Олиш кивнул, продолжая смотреть в окно. Палата была другой, но парк из этого крыла императорского госпиталя выглядел так же, как и из того, в котором собирали по частям его самого.

— Ей нравится мозаика, — заметил он спустя мгновение, пропустив вторую часть реплики капдва. — Иногда даже улыбается.

— Мозг продолжает решать поставленные перед ним задачи, — Рогов повернулся к окну спиной. — Со мной согласились: прерывать беременность опасно. Правда…

— Это — правильно, — перебил его Олиш. Вздохнул, следя взглядом за сорвавшимся листком.

Тот скользил по воздуху, падая все ниже, ниже, ниже…

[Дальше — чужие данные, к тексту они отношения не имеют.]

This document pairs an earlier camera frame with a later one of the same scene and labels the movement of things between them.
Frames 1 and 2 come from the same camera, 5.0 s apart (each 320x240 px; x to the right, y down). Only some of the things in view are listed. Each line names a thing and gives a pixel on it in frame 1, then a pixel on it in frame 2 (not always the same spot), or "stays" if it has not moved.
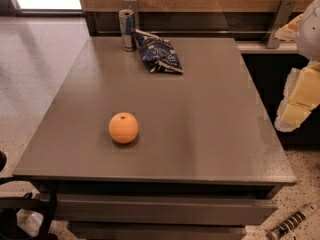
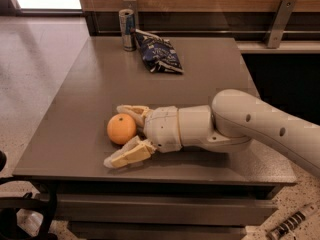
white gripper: x=310 y=34 → x=162 y=128
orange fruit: x=123 y=127 stays
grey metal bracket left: x=131 y=4 stays
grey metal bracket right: x=283 y=17 stays
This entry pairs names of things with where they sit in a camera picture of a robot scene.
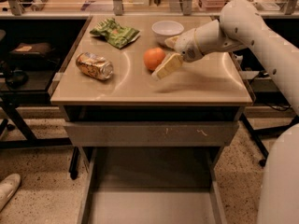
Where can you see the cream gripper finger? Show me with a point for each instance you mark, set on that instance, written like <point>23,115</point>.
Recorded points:
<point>170,42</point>
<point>171,63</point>

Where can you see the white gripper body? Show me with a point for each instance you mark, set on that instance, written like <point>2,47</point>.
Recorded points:
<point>187,46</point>

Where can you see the orange fruit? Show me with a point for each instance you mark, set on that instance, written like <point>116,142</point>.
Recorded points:
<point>153,57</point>

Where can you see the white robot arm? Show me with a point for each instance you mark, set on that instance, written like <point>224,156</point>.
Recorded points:
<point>241,26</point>

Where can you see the grey drawer cabinet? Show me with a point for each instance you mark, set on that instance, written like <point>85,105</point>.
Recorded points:
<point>198,106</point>

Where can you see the open lower drawer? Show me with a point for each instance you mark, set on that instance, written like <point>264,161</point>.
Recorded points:
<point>151,185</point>

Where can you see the white ceramic bowl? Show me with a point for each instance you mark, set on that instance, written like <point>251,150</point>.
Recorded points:
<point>165,29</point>

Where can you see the green chip bag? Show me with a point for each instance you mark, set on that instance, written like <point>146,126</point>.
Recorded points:
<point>116,35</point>

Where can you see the crushed gold soda can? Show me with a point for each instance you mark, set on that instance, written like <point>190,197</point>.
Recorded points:
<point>94,66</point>

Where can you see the dark bag on shelf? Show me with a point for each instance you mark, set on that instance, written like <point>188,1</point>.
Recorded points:
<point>32,51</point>

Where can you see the white shoe left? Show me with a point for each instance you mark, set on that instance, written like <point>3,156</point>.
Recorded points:
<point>8,187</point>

— Мне бы твою уверенность, — Рогов закинул руки за голову, зевнув, потянулся. — Физически она практически здорова. Нужно только время, хорошее питание и прогулки. Ну и безопасность, конечно, — добавил он после короткой паузы.

— В то, что она восстановится, ты не веришь, — перевел его слова Олиш.

— Верю — не верю… — капдва пожал плечами. — Ее шансы: пятьдесят на пятьдесят. — Он хмыкнул: — Если тебя это успокоит.

— Очень, — не без сарказма отозвался Олиш, но продолжил уже другим тоном: — Она начала делить все на двоих. Половину себе, половину — мне.